Gizmo As others have mentioned here, the films of Sacha Guitry seem to have sunk into oblivion in the English speaking world, which is odd since at their best they share much of the same quality and charm as those of Ernst Lubitsch or Max Ophuls, both of whom are still spoken of with deserved reverence.This one might be the most well known of his films, for what that's worth, and is a similar story to Lubitsch's wildly overpraised but markedly inferior 'Heaven Can Wait' - the memoirs of an old rogue's misspent youth. It's a boon that Guitry, working outside of Hollywood censorship, could be much more frank about what his rogue actually got up to - the great weakness of Lubitsch's later film.Much of this film is in fact silent, with Guitry's witty narration being the only speech. There is an excellent performance by Serge Grave as the young Cheat. The best scene is the one where the old Guitry runs into the now elderly Countess whose younger charms he has just been fondly reminiscing over. His discomfort is hilarious.This is not my favourite of Guitry's films - that would still be La Poison - but it's a patchy and a whimsical delight nonetheless. And really, I'm just glad to have discovered all of them.
richard-1787 This movie is really only for Sacha Guitry fanatics.
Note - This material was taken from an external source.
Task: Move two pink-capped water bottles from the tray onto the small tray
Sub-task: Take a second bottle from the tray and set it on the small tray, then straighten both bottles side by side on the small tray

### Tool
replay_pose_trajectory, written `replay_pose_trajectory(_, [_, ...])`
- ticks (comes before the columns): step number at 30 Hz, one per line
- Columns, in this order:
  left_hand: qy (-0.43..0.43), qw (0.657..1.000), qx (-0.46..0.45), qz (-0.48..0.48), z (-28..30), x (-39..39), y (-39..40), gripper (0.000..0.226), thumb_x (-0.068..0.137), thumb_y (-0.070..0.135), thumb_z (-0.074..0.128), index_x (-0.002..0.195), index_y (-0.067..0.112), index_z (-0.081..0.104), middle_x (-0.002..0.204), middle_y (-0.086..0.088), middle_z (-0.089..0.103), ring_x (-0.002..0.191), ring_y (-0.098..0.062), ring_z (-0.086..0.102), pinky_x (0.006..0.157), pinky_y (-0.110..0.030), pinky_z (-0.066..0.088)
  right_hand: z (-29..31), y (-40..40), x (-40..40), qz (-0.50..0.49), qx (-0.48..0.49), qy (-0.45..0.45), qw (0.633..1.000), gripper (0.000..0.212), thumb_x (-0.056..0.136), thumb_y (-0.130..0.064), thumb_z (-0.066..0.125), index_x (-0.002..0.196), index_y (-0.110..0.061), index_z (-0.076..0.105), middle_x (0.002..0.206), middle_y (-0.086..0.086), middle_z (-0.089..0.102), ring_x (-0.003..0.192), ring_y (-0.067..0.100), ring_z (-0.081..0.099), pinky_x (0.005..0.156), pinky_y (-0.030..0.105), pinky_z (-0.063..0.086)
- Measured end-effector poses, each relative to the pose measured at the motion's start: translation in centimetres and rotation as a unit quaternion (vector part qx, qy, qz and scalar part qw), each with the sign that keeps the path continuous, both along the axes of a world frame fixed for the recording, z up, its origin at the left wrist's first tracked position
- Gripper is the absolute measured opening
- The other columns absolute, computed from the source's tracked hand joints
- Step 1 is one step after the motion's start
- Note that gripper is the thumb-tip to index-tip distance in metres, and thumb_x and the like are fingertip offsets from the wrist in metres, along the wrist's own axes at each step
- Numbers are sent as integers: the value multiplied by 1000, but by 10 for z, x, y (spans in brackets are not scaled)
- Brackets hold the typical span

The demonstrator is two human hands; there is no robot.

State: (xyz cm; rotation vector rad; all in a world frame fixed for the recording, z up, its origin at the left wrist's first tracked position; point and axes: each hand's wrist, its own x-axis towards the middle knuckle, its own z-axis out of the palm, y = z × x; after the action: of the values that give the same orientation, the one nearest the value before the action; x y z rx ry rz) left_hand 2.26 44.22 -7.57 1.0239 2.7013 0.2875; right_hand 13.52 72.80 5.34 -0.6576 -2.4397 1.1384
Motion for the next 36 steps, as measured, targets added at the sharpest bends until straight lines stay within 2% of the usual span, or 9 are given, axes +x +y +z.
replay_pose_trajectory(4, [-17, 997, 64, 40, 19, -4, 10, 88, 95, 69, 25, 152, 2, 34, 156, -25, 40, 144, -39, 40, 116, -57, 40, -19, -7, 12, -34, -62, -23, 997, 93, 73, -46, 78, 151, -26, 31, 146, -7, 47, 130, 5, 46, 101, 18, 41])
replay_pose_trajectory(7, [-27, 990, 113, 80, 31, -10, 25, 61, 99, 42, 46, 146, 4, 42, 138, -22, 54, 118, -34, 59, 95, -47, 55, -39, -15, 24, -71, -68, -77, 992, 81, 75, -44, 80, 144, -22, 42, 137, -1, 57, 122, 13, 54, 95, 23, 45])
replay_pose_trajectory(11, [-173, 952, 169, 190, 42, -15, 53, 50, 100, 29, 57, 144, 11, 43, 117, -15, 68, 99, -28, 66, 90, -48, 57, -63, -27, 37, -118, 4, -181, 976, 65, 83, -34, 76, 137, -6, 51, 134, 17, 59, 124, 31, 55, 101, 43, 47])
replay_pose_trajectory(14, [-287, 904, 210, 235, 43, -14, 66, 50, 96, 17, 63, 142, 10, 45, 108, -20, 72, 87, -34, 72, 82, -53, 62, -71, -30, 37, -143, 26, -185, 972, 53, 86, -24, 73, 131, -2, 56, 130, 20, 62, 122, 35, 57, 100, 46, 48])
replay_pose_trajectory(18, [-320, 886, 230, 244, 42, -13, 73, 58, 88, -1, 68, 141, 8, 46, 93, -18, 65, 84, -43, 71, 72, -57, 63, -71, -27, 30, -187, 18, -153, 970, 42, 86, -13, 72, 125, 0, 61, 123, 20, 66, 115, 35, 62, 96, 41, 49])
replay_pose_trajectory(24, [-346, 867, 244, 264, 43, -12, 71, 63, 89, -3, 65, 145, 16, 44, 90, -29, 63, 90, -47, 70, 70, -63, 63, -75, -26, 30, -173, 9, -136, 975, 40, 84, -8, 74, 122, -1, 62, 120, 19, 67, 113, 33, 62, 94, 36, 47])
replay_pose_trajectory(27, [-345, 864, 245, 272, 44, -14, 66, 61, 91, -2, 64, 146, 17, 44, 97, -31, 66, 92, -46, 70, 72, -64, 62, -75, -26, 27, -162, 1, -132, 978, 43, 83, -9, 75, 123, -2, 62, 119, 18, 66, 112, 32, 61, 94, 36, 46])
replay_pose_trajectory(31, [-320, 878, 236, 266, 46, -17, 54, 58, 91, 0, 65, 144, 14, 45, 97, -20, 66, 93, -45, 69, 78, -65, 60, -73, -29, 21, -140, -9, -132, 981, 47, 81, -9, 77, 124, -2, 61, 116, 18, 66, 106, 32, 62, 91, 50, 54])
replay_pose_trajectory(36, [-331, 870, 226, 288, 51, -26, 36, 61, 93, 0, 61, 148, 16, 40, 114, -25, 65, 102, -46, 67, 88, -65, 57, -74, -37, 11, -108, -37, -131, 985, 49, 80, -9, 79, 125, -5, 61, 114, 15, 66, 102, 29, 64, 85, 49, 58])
It is basically one long monologue delivered by the narrator, Guitry. We see various characters, but they almost never speak. It is as if we were watching a silent movie to which someone had added a narrative voice track.Yes, some of that narration is mildly clever, and Guitry certainly knows how to deliver his own lines. But the plot is uninteresting, the script only passingly clever.This is very inferior to Guitry movies like Les Perles de la couronne.If you like Guitry's sardonic humor, you will get some pleasure out of this movie. Other than that, I don't see much of an audience for it. I myself will have forgotten it by tomorrow.----------------------------Two years after writing the above review, I've rewatched the movie, and I find that I still agree with what I wrote then. The whole movie is a monologue, with only occasionally funny lines. It all hangs on the sound of Guitry's voice and his delivery of his lines. Yes, he was very good at delivering his own texts. But an 80-minute monologue, and not a particularly clever one, is too much to ask of the power of his delivery or the patience of the audience. Again, really for die-hard Guitry aficionados only.
zetes I've long wanted to see this French classic, and now Criterion has finally given me the chance via their Eclipse label (the box set also includes three later Guitry films, too). I have to say, I was a little disappointed after hearing it mentioned so much as one of the defining films of the era. But it's good. It's the film's central, original technique that gives the film it's fame, I think, but also what ultimately undermines it. The whole story is told from the point of view of a writer (played by Guitry himself) who is writing his autobiography at a café. Most of the film is told in flashbacks, with the gimmick that the author narrates every second of those flashbacks. Any dialogue that happens comes from the lips of Guitry, whether it be his character speaking or another. It's cute - at first. But narration is very difficult to pull off in films. It just so rarely feels necessary, since, unlike in a book, the audience can always see what is happening. A lot of film viewers just plain dislike it, and, with almost any film you see that uses it, you can find someone complaining about it. In The Story of a Cheat, I found the narration initially amusing. But after nearly ninety minutes of it, I have to admit I got bored with the gimmick. The story itself is very frivolous. It's charming, but, in the end, it doesn't equal all that much. It has a similar "champagne on corn flakes" feel that René Clair's films often do, but it isn't anywhere near as memorable as Clair's best French work.